Millions of years ago, when we were shorter and hairier and, well, let’s just say it, not too far removed from chimps, a night of uninterrupted sleep was impossible to come by.
For one thing, there were there predators — lions and giant hyenas and bears and the killer ancestor of modern kangaroos — who would happily take advantage of any ancient hominid whose eyes were closed too long. For another, there were the sleeping accommodations: the bumpy branch of some uncomfortable tree, where the risk of falling was never more than one bad nightmare away. It would have been noisy and windy and cold and an all-around uncomfortable experience.
“It’s like economy class on a plane,” Duke University evolutionary biologist David R. Samson told the New York Times.
Samson is a co-author of a recent study in the journal Evolutionary Anthropology that compared the sleep intensity of humans to that of hundreds of mammals and 21 primate cousins. Humans, it turns out, are far more efficient: We have evolved to get better quality sleep with just seven or eight hours; some primates need up to 17.
The explanation could be as simple as the comfiness of our beds: Once we started sleeping on the ground, around a fire, with plenty of friends nearby to ward off predators, it finally became safe to sleep deeply. So we did.
“Humans are unique in having shorter, higher quality sleep,” Samson said in university release.
He should know; before arriving at Duke, he logged more than 2,000 hours watching orangutans nap.
“I became nocturnal for about seven months,” he told the Times. “It takes someone who wants to get their PhD to be motivated enough to do that.”
The key to explaining our unique bedtime habits is in REM, or rapid eye movement, sleep. The purpose of the REM state remains particularly mystifying to researchers, even by the standards of the rather enigmatic world of sleep science. It’s thought to be associated with memory, brain development and dreams. Some studies have found that sleep, particularly deep sleep, is associated with the clearing out of molecular waste in the brain.
What is clear is that both REM and non-REM sleep are vitally important — stop a rat from sleeping for two weeks and he’ll simply drop dead, even if nothing else is wrong with him. Presumably the same thing would happen in humans, though no one is likely to test it.
Primates as well as humans require REM, but they can only get it in short bursts, the researchers say — sleeping too deeply in the wild can turn out to be as deadly as not sleeping at all (see: predators, risk of falling). So they must sleep for longer hours in an attempt to accumulate the benefits of REM. Chimpanzees, our closest animal relatives, sleep for 11 hours a day. The gray mouse lemur, a tiny goggle-eyed native of Madagascar, sleeps for as many as 17.
Among the most REM-desperate creatures that Samson and Nunn studied, just 5 percent of rest time was spent in the deep dream state.
Around 20 million years ago, our closest relatives became too big for mere branches — they began building nest-like sleeping platforms out of sticks and leaves instead. In a previous study, Samson described how chimps carefully choose the best and sturdiest limbs on which to build their beds.
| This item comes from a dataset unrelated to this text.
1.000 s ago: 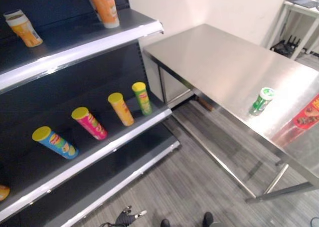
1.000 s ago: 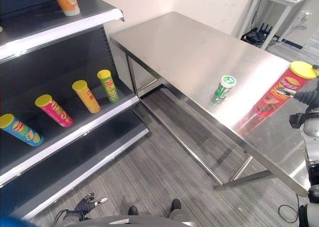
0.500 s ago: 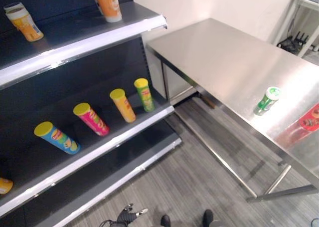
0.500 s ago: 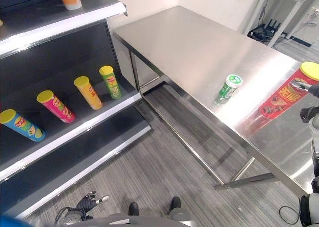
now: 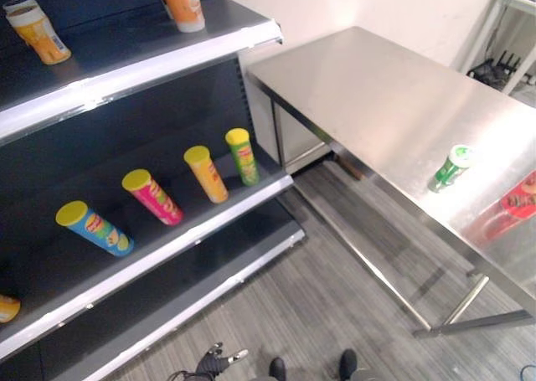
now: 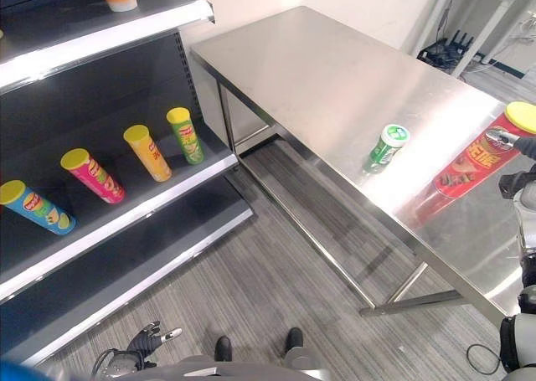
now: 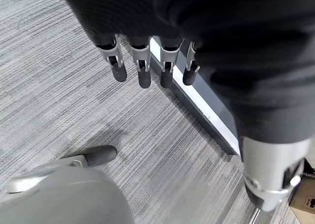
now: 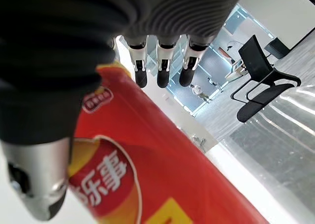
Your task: Put the goods on the table back onto the shelves and tidy them up.
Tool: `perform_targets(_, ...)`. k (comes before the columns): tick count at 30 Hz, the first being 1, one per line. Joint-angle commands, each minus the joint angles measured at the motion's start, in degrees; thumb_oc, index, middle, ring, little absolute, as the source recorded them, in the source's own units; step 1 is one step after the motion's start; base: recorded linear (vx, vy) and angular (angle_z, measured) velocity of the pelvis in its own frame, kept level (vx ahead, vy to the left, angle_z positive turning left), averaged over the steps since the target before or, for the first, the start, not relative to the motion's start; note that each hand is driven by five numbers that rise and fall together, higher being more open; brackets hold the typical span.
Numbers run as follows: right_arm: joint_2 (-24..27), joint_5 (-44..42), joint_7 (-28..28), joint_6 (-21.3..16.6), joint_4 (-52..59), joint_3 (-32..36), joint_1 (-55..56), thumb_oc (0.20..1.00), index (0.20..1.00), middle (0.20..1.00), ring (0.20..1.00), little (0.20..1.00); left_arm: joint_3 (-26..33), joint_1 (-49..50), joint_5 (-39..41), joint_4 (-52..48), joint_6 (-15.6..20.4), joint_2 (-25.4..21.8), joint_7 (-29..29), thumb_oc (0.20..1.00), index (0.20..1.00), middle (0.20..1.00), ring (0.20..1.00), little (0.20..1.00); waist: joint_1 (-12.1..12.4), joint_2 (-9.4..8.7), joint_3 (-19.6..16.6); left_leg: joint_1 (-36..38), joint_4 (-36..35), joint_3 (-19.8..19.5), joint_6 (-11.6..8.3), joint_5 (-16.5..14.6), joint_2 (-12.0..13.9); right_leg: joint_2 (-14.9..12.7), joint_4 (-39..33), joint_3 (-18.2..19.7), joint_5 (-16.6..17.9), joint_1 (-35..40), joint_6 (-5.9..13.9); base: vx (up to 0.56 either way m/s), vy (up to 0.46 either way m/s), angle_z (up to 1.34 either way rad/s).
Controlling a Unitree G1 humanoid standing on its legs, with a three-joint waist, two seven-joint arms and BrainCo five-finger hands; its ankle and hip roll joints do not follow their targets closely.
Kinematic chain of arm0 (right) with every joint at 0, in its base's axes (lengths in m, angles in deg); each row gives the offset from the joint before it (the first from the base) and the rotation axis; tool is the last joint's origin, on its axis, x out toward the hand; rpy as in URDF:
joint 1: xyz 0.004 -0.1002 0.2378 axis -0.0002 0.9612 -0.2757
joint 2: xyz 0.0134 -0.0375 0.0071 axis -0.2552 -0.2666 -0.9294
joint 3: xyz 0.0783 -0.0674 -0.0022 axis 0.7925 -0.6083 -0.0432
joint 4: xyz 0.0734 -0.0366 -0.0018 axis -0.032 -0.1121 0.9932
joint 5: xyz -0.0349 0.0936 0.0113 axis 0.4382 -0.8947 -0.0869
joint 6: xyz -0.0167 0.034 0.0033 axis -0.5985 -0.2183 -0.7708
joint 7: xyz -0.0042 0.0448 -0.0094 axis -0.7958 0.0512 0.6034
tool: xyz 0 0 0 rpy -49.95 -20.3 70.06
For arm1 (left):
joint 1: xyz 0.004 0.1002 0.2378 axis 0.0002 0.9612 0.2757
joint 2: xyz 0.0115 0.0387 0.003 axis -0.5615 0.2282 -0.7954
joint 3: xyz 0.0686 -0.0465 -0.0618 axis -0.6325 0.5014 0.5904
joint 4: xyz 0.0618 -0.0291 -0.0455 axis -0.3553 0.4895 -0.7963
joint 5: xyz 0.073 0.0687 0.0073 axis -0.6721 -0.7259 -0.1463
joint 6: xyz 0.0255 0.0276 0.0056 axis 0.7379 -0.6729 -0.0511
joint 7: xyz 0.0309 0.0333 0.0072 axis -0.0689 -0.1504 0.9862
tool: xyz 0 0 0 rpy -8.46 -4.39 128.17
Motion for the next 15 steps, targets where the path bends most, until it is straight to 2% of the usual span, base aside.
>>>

“Big brains,” he told National Geographic at the time, “need big pillows.”
For the first two thirds of our history, our ancestors may have done the same: even after hominids became bipedal, they retained the unique arm and shoulder configurations that allowed them to swing through branches and sleep among the trees. Then came the genus Homo several million years ago. As we developed complex social groups and learned to control fire, it became safe to camp out down on the ground.
“Certain prerequisites have to be met in one’s sleep environment to have deep sleep because when you are in it you are less easily aroused, and thus more vulnerable,” Samson told the Huffington Post. “Living in larger groups, controlling fire (which keeps you warm and repels predators small and large) and sleeping consistently on stable, terrestrial sleeping surfaces … could have removed previous barriers in attaining the kind of high quality sleep humans are characterized by today.”
Today’s humans — tired though we may feel in our hectic modern lives, back-lit by the inescapable blue glow of a cell phone screen — spend 22 percent of our time sleeping in the REM phase.
Much as we now might like to spend 11 hours a day napping, our shorter sleep schedules gave humans an evolutionary edge. We used our spare time to form social bonds and develop new skills, the scientists say, and our better quality sleep could have helped to cement those skills, making us smarter and sharper in the long run.
Speaking to the New York Times, other sleep researchers applauded the study, though they noted that it raised some questions. For example, if sleep duration is inversely proportional to the likelihood of being disturbed, why does the gray mouse lemur — which sleeps in secluded tree cavities — need so much rest?
Dr. Jerome M. Siegel, a sleep researcher at the University of California, Los Angeles, noted that humans are by no means the best at REM. The platypus spends fifty percent of its sleep in the deep dream stage — a feat to which the rest of us can only aspire.